**Task to carry out:**
Go through the records and extract every line with the word "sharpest".

╭──

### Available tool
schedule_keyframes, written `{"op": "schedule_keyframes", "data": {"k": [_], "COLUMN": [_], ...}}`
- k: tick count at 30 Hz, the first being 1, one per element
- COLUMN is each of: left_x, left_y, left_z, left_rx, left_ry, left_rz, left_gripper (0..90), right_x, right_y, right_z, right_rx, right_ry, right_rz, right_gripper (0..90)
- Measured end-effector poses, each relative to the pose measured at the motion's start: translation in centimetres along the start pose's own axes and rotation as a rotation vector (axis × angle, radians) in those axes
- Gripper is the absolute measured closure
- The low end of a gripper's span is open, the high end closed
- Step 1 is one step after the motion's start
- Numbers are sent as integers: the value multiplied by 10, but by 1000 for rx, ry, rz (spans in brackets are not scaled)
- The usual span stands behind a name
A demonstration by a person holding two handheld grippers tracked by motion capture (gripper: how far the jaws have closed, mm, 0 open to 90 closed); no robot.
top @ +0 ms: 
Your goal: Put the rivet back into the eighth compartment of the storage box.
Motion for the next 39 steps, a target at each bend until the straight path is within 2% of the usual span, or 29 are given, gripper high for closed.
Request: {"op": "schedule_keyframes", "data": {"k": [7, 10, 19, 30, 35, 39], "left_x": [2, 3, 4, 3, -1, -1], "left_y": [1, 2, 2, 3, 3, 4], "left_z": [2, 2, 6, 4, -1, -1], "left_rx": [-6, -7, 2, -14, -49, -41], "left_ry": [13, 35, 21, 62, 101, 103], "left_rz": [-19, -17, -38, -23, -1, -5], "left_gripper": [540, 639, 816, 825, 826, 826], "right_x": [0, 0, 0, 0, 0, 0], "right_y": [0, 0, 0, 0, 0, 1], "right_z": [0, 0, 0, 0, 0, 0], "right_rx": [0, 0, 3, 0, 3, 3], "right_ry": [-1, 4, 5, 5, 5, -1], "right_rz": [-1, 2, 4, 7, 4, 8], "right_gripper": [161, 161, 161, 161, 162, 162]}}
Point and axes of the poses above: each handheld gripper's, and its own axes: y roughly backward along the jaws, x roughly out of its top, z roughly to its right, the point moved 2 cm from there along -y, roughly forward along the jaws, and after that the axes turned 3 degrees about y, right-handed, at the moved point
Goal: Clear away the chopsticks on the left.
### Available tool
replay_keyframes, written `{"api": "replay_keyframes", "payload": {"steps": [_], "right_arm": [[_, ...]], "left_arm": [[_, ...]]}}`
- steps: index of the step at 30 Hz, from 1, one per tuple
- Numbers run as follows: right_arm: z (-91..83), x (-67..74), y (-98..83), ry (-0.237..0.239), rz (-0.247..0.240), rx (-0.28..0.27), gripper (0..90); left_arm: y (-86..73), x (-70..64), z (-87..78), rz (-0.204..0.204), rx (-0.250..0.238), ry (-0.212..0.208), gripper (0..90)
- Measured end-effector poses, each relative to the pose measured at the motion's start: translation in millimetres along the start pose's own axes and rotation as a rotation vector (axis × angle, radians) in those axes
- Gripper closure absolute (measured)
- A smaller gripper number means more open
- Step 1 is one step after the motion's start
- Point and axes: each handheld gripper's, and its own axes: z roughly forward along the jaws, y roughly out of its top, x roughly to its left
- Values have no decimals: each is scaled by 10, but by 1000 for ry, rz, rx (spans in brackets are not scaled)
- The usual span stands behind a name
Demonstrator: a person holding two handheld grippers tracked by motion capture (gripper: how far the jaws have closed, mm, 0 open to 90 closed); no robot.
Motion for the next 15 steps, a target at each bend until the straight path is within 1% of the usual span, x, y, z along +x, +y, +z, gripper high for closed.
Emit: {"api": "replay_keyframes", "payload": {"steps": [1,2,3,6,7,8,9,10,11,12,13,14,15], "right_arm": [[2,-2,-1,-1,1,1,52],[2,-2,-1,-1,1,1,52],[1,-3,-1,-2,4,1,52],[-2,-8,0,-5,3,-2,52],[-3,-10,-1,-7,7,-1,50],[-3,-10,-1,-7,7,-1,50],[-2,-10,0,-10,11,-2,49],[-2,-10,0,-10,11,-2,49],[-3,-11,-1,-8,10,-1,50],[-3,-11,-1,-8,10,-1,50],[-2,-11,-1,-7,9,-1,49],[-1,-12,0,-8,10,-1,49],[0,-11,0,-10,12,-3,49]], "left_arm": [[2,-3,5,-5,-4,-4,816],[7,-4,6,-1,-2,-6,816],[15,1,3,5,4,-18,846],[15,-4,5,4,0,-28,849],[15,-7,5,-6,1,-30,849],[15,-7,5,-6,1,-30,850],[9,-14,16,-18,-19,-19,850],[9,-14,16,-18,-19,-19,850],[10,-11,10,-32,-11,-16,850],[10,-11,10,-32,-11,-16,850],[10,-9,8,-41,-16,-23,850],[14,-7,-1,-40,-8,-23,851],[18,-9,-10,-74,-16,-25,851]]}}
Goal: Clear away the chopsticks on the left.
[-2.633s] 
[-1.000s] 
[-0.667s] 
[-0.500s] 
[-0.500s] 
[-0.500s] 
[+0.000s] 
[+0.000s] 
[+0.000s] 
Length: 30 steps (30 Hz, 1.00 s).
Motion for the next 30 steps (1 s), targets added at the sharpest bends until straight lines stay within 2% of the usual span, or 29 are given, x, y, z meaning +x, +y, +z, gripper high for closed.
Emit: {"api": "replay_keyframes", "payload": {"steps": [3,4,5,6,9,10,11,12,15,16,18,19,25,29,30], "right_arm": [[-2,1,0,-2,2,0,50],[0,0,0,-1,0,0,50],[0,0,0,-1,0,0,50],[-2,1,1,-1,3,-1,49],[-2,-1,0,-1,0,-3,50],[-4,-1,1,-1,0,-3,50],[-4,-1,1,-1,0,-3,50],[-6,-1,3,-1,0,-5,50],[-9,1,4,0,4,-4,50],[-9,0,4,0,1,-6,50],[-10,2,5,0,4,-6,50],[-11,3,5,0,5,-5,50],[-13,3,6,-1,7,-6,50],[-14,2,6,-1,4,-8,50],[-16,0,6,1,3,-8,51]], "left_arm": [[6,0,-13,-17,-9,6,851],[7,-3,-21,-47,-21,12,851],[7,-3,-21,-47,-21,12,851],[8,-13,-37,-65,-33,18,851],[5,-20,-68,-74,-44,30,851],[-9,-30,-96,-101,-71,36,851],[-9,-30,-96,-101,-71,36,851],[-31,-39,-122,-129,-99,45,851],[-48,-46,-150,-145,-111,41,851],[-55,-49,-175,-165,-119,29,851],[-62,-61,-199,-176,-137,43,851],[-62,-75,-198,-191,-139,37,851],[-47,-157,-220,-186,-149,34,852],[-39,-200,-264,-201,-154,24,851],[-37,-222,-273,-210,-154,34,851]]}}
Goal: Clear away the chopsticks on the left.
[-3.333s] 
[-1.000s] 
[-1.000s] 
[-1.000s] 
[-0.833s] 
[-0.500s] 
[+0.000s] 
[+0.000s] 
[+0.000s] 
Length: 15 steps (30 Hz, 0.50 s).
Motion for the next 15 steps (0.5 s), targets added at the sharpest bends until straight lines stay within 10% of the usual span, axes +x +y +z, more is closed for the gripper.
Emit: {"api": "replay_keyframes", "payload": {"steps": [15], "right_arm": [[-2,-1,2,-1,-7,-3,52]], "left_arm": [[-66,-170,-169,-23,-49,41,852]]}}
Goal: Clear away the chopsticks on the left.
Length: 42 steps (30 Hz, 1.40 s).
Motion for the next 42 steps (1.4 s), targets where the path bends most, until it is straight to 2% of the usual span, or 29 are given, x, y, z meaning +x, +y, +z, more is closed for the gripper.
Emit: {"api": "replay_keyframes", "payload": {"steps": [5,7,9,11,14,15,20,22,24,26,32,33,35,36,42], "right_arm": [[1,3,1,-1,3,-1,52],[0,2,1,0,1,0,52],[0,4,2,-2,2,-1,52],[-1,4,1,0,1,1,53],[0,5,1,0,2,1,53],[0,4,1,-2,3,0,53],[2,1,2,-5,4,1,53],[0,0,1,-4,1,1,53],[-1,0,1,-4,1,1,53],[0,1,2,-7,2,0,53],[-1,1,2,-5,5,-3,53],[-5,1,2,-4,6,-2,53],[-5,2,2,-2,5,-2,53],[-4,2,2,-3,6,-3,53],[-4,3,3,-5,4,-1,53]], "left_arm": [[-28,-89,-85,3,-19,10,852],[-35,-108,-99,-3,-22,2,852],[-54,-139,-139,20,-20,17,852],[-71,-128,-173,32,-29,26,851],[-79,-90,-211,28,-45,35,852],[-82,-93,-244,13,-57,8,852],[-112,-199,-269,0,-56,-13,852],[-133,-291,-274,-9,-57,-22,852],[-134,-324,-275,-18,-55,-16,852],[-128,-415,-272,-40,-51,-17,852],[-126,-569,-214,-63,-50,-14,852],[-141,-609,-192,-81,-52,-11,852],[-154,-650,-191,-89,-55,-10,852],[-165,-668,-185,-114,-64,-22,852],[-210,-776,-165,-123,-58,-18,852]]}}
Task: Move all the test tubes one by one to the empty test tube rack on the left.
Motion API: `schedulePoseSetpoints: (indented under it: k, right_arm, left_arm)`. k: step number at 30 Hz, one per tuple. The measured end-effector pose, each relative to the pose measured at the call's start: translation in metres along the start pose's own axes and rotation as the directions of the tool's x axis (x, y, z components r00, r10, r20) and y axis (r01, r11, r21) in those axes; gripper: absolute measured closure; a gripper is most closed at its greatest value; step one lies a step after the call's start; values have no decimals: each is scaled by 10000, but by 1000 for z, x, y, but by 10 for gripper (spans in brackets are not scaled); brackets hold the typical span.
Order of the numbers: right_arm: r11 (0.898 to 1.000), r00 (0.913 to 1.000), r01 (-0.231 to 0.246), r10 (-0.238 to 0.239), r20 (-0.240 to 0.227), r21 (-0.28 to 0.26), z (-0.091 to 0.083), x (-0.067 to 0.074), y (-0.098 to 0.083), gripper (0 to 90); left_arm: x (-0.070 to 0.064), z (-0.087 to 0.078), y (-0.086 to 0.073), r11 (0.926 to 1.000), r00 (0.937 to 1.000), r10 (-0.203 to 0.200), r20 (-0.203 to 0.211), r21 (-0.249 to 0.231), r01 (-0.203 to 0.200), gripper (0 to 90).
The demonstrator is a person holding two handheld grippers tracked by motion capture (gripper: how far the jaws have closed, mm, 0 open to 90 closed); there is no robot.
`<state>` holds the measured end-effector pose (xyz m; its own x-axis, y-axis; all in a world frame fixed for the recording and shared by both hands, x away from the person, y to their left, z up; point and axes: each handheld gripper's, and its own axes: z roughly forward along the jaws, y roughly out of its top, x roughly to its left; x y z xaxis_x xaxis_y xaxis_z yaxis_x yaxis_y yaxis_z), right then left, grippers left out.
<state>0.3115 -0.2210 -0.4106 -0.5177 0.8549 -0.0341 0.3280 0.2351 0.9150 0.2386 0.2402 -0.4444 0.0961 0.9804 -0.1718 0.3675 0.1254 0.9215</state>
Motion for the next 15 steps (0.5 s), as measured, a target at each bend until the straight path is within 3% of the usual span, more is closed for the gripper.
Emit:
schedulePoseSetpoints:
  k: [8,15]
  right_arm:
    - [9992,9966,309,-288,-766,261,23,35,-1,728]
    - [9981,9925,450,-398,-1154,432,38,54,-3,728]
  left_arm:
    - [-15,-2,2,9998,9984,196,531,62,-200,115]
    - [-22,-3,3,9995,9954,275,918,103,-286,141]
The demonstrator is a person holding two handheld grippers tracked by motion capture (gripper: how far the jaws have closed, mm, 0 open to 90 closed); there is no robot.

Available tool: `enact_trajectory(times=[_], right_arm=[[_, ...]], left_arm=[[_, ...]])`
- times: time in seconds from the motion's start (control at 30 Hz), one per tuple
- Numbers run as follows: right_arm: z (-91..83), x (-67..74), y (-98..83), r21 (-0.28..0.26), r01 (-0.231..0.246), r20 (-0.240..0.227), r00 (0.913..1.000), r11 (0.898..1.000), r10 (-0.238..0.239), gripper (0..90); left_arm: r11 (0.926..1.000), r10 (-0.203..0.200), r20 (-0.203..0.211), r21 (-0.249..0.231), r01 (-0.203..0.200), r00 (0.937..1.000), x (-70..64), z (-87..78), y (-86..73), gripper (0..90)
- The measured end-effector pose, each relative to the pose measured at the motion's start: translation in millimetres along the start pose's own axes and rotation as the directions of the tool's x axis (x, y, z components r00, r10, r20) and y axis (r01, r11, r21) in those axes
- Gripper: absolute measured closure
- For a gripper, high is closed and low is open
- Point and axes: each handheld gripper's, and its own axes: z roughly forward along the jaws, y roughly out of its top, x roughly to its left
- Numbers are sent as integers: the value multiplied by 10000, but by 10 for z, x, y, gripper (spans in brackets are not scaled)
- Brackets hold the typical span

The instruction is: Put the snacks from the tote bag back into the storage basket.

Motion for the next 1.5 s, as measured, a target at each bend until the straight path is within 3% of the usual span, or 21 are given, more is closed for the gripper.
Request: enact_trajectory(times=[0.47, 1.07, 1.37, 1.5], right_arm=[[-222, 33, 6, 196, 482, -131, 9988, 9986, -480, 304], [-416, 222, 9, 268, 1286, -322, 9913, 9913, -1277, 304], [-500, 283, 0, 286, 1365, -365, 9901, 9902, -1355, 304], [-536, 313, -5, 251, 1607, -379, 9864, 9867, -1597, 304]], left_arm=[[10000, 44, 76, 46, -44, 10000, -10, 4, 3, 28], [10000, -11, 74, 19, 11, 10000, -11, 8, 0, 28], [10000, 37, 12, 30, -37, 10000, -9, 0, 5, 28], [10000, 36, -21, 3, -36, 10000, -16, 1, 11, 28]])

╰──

**Exercise result:**
Motion for the next 30 steps (1 s), targets added at the sharpest bends until straight lines stay within 2% of the usual span, or 29 are given, x, y, z meaning +x, +y, +z, gripper high for closed.
Motion for the next 15 steps (0.5 s), targets added at the sharpest bends until straight lines stay within 10% of the usual span, axes +x +y +z, more is closed for the gripper.

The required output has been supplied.